### EXERCISE GOAL
What lines of the material below include the string "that"? Copy all of them.

====

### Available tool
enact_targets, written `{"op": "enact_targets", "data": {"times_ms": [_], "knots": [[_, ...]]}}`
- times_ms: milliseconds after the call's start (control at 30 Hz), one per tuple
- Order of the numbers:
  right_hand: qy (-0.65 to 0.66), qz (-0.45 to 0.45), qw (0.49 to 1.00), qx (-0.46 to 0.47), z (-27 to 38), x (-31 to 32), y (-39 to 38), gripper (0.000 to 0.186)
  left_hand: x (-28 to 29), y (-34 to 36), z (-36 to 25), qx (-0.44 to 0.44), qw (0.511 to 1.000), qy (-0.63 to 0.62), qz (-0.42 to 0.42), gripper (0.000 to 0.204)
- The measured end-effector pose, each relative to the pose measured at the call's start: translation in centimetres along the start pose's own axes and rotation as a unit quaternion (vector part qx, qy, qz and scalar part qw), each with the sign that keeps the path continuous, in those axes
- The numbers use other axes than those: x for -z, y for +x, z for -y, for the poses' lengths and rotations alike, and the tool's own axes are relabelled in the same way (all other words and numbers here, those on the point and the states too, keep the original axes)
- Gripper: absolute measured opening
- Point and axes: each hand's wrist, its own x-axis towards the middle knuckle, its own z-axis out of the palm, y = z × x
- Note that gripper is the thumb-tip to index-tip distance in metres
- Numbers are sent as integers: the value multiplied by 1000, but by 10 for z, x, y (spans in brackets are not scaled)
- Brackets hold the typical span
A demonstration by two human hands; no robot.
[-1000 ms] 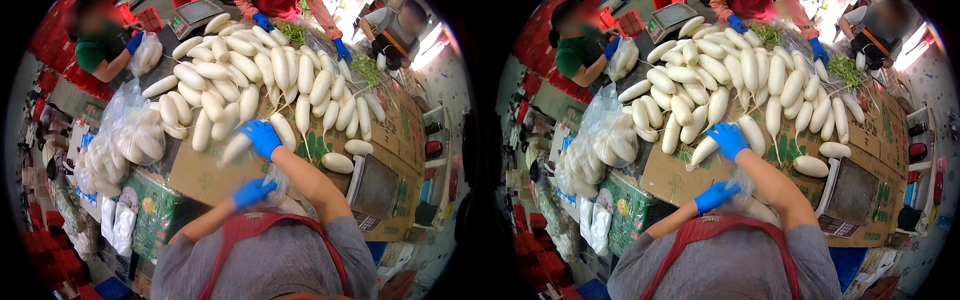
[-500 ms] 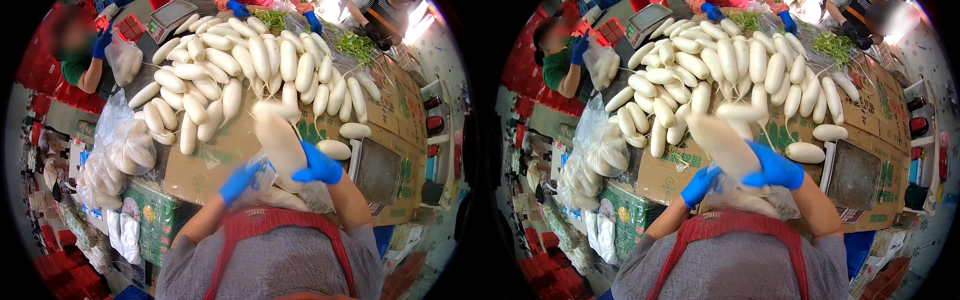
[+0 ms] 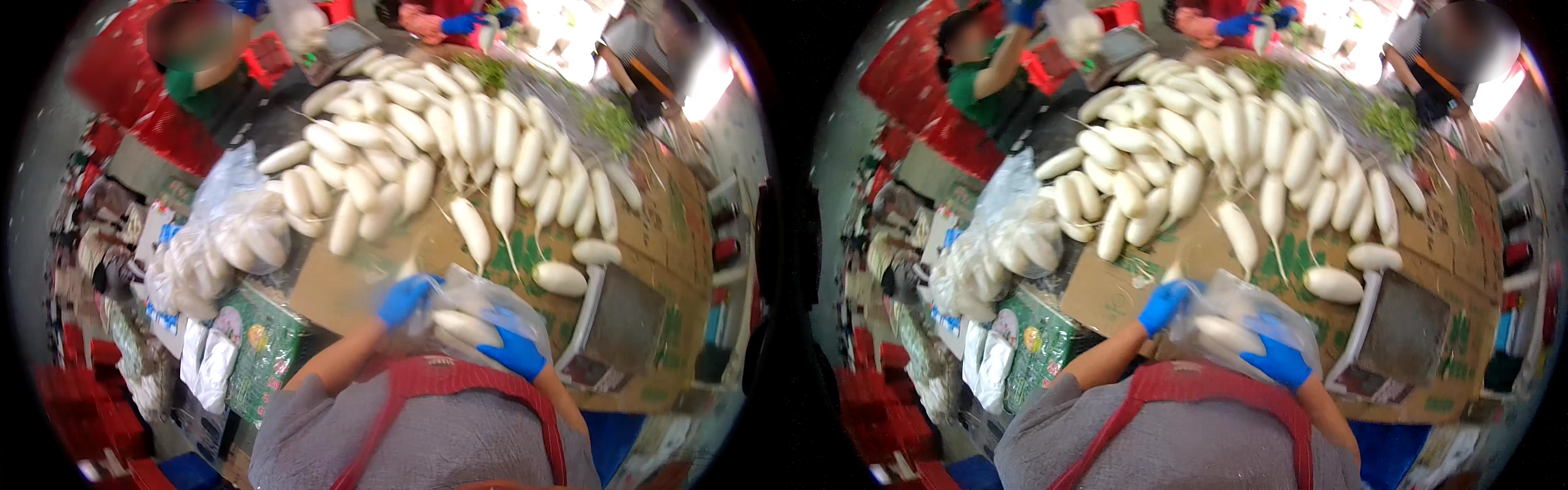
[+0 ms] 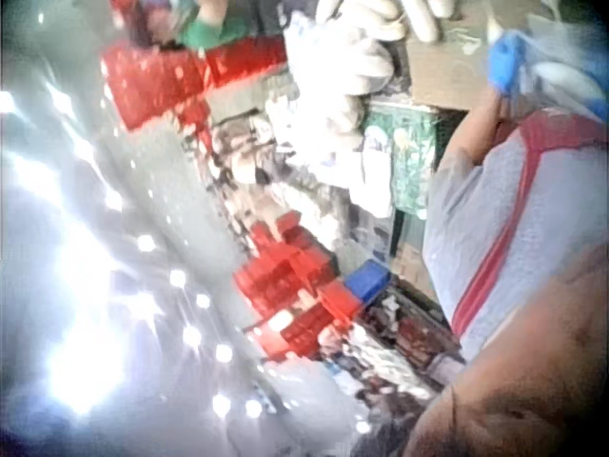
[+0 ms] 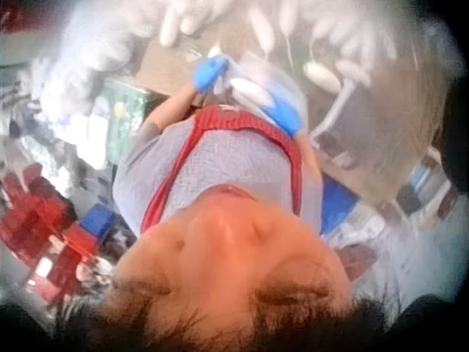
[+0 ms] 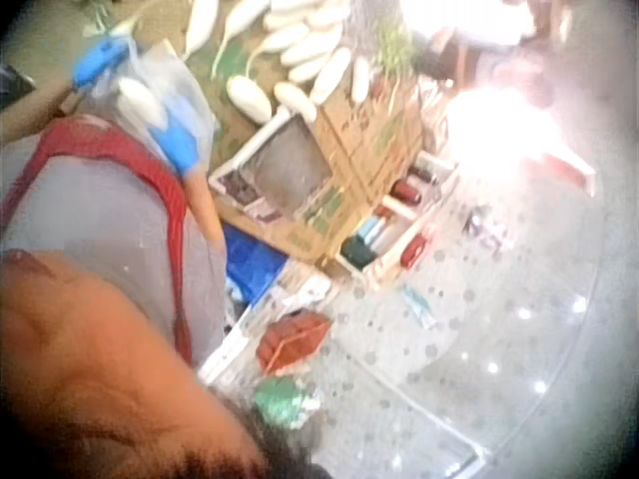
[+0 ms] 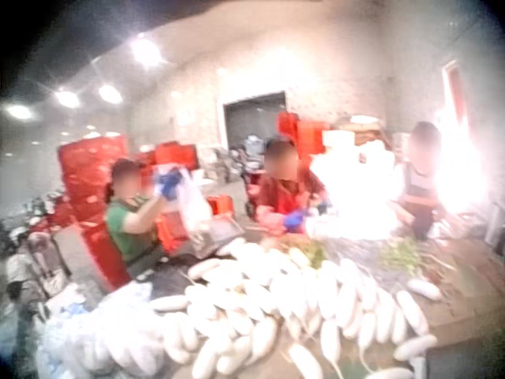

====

### SOLUTION TO THIS PROBLEM
- The measured end-effector pose, each relative to the pose measured at the call's start: translation in centimetres along the start pose's own axes and rotation as a unit quaternion (vector part qx, qy, qz and scalar part qw), each with the sign that keeps the path continuous, in those axes
- Note that gripper is the thumb-tip to index-tip distance in metres

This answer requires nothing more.